Within the material below, count every line with the string "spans". Give no more than the number.

-.-.-

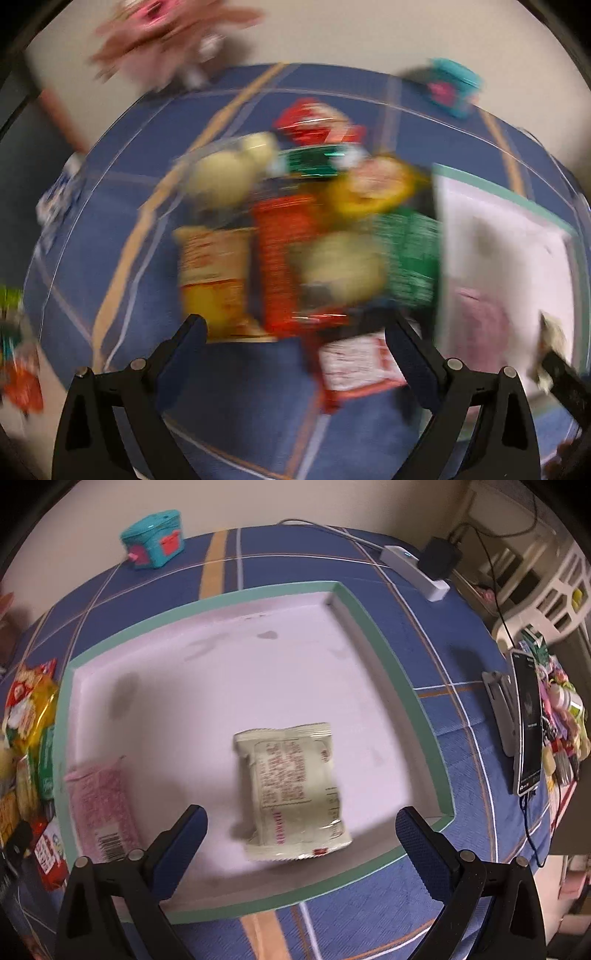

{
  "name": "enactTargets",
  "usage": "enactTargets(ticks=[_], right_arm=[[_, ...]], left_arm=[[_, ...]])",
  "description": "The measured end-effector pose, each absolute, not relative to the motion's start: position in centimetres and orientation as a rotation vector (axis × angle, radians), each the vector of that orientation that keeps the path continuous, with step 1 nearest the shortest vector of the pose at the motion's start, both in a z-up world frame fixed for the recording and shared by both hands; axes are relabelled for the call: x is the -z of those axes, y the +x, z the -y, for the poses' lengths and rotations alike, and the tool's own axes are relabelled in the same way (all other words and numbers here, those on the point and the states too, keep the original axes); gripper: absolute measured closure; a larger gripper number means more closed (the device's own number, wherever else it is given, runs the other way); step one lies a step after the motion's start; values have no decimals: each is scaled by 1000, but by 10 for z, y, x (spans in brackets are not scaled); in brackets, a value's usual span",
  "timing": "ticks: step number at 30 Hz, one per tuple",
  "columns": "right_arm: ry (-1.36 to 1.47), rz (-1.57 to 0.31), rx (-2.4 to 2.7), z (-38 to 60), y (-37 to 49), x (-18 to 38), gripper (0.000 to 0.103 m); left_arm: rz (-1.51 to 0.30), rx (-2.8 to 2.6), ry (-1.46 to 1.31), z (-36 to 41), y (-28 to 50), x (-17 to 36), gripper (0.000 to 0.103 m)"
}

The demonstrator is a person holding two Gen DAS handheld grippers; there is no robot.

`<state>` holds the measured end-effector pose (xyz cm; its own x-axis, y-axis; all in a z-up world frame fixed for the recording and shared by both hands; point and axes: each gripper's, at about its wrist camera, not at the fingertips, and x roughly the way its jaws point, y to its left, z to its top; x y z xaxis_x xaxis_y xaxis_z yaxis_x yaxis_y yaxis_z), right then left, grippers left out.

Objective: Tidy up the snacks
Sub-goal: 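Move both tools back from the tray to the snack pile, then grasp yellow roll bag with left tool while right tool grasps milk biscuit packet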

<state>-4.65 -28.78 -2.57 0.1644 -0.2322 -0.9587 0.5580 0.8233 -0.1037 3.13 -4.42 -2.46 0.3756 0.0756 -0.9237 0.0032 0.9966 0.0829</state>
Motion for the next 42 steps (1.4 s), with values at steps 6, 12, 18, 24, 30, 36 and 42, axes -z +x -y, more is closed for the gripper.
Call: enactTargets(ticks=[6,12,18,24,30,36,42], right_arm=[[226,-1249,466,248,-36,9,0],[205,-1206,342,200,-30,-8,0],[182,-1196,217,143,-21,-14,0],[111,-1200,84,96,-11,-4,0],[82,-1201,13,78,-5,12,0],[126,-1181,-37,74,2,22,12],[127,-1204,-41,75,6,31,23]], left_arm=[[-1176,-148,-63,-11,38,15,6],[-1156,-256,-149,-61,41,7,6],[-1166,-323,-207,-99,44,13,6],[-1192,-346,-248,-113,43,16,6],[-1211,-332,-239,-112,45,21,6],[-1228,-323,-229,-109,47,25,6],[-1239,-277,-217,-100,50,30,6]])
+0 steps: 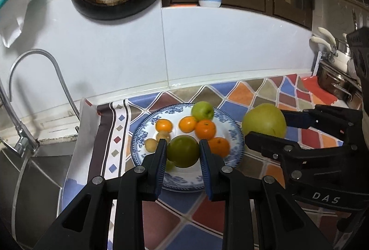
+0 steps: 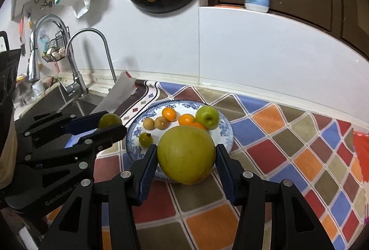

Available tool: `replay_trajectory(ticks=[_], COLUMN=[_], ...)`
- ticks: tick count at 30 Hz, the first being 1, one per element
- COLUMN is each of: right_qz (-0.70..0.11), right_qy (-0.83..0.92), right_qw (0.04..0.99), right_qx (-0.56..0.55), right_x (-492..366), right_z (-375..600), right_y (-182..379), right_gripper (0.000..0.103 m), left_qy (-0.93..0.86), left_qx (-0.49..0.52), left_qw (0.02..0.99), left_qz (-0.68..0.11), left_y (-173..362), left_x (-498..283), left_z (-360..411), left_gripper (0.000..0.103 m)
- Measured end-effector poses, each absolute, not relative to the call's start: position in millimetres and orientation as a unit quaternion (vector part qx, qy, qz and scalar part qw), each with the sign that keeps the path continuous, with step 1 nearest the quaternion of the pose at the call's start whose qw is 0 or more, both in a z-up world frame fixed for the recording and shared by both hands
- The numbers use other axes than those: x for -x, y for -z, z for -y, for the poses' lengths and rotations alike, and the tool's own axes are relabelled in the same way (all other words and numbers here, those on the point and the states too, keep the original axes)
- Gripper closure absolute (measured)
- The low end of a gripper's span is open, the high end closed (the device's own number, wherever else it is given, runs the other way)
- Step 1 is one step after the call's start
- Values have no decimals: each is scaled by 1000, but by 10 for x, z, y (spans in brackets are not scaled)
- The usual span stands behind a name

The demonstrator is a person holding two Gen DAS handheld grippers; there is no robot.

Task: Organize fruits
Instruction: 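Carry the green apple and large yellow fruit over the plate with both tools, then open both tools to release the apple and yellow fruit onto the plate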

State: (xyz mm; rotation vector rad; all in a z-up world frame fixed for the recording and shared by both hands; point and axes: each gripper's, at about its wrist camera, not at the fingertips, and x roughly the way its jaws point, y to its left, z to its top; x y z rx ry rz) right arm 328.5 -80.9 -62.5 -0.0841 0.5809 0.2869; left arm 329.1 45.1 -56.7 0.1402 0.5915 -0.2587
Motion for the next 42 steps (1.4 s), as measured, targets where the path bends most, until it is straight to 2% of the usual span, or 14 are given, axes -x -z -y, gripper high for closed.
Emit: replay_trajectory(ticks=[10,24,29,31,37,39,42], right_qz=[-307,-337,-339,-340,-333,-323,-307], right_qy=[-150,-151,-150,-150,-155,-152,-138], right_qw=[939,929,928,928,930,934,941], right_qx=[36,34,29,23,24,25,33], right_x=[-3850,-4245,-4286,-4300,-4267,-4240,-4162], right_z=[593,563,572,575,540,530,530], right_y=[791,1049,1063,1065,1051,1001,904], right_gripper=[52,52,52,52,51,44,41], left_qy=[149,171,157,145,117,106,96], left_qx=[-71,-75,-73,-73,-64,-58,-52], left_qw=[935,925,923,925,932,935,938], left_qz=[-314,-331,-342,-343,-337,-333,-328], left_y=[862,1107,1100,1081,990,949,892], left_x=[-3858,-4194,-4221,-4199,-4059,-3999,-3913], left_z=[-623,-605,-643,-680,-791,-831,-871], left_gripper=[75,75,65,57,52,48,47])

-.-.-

### YOUR SOLUTION
2